▸ **Exercise brief**
Your answer must be every line of the data that contains "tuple".

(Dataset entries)
Content starts

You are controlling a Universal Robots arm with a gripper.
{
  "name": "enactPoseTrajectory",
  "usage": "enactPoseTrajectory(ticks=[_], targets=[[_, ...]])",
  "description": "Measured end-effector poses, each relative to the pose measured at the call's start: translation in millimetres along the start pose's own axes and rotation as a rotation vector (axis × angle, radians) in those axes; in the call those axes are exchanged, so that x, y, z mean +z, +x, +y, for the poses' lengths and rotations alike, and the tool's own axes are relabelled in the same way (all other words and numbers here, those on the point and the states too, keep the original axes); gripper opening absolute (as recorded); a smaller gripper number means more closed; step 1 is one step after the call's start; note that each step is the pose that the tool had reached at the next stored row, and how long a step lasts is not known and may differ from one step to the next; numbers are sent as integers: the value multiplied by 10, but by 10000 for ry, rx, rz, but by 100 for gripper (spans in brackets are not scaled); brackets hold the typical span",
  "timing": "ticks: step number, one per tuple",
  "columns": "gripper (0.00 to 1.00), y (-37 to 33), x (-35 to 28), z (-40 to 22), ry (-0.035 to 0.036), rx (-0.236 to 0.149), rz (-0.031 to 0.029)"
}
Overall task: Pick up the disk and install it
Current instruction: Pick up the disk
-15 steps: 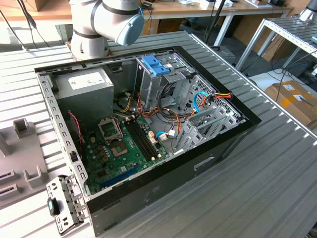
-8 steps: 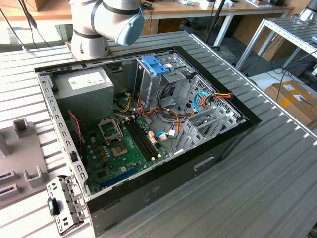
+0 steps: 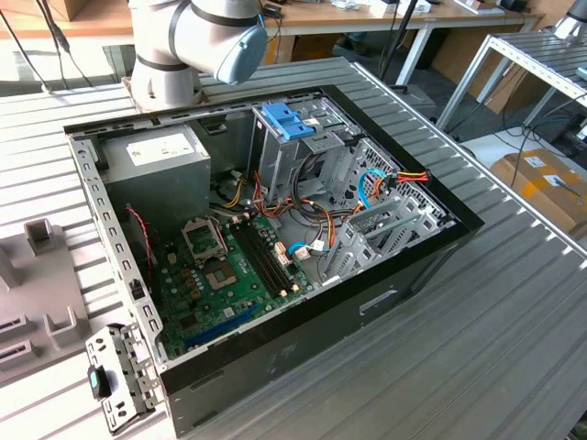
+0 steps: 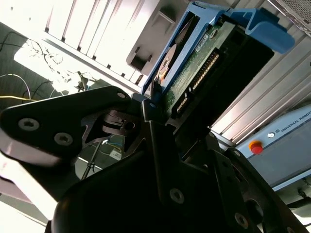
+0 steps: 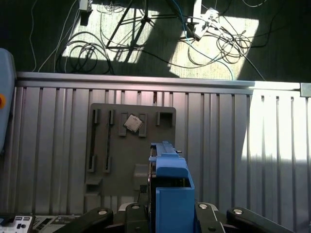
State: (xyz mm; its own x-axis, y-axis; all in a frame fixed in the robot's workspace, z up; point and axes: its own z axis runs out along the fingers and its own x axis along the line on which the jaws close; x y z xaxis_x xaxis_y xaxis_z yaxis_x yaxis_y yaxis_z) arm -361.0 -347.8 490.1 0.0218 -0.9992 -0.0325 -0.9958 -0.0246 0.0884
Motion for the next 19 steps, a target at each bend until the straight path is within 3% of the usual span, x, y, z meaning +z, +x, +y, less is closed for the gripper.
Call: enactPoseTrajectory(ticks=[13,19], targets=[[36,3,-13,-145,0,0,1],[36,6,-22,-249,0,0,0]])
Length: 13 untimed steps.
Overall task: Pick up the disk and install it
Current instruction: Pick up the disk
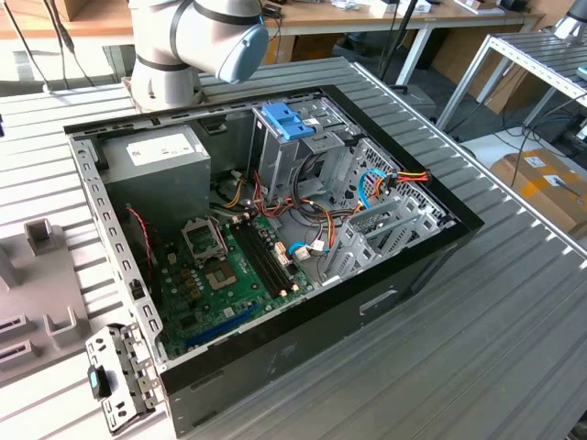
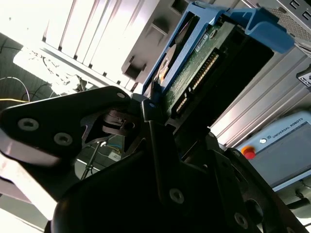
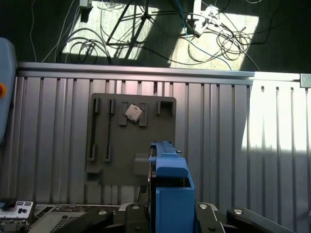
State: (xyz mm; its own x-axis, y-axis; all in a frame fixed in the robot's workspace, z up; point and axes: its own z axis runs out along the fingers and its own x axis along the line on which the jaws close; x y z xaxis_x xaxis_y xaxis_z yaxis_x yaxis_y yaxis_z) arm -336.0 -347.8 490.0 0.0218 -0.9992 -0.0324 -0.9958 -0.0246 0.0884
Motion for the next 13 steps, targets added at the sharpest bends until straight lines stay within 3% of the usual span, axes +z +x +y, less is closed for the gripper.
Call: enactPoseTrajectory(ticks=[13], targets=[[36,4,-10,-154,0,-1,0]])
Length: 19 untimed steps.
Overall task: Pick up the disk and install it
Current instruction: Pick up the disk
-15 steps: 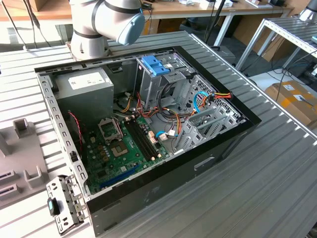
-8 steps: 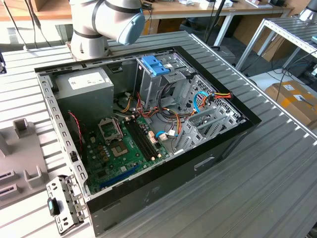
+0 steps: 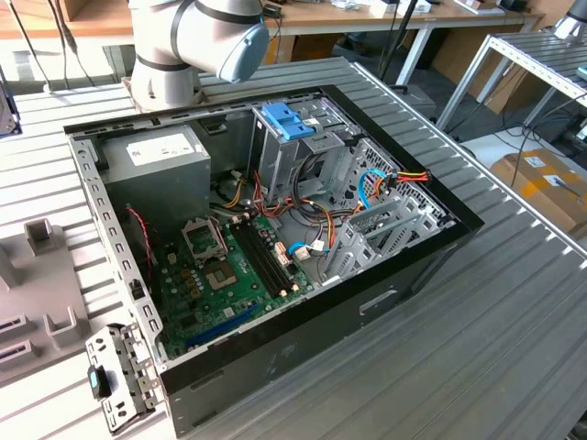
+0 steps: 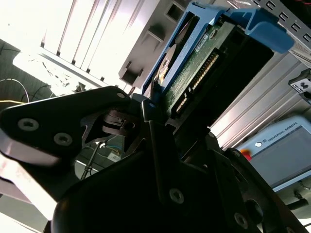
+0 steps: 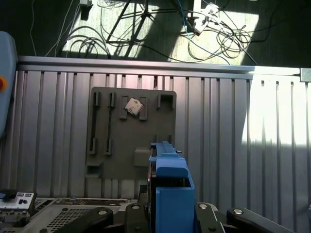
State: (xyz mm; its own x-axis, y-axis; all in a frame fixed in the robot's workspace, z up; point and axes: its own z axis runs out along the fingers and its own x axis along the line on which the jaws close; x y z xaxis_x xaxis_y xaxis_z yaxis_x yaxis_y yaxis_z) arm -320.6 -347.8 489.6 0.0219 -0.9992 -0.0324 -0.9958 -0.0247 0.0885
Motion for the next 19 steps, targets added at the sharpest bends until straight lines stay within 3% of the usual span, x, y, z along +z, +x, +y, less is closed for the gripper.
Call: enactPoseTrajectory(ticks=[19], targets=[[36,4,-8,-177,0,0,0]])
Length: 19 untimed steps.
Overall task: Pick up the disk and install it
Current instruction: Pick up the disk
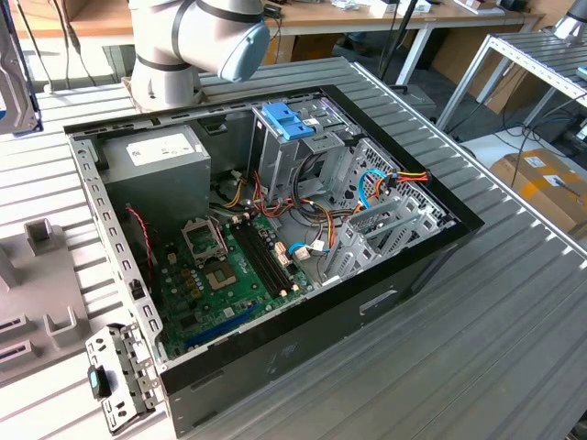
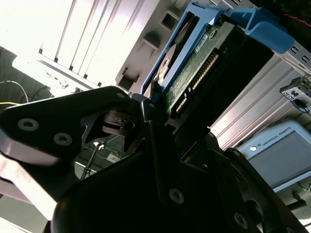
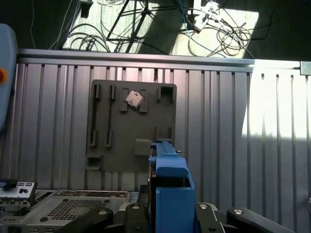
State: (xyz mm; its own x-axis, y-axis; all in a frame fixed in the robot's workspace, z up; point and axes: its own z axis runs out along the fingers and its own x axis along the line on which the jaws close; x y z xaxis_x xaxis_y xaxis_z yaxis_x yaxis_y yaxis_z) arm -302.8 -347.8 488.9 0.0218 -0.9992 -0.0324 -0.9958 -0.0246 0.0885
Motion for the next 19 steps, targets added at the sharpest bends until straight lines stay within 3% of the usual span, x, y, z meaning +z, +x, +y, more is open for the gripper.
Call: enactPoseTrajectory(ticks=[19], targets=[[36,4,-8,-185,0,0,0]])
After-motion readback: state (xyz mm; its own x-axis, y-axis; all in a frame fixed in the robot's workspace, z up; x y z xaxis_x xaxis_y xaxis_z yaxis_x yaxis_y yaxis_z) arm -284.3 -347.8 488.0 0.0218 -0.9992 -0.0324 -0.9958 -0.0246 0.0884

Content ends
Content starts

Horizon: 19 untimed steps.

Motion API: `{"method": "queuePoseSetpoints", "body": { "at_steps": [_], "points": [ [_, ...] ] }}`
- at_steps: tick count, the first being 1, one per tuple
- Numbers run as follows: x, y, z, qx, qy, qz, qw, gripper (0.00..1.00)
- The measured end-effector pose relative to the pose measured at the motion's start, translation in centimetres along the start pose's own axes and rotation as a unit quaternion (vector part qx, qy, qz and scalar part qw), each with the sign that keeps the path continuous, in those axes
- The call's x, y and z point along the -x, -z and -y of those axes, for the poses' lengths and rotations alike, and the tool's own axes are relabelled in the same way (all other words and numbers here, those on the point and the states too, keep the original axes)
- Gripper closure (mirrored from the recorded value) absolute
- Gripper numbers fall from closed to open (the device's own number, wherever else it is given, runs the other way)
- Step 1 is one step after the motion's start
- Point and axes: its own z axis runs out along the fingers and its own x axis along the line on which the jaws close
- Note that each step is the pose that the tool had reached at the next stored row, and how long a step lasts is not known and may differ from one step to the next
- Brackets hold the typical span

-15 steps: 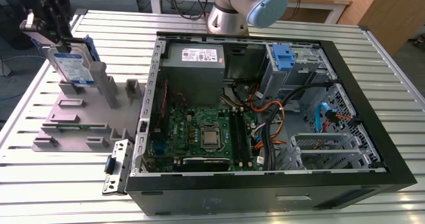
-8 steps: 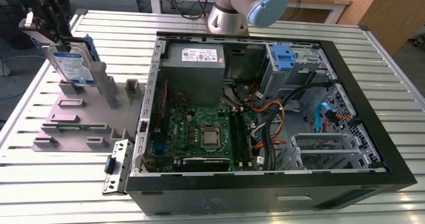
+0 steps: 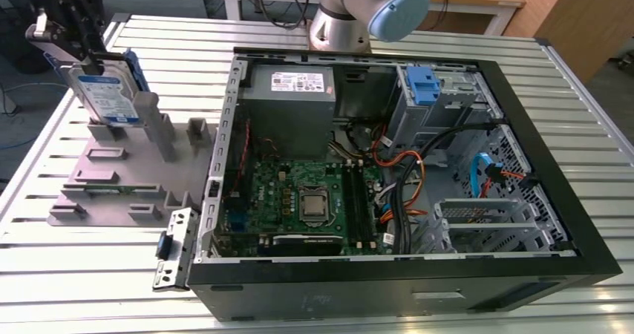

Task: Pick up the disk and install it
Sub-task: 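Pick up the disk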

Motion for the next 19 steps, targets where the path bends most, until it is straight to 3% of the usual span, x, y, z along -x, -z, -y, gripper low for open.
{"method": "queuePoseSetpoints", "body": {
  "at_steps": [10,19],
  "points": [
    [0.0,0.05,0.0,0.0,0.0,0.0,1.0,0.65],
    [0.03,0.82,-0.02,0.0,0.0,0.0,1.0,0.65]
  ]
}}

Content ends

▸ **Task response**
  "timing": "ticks: step number, one per tuple",
- at_steps: tick count, the first being 1, one per tuple

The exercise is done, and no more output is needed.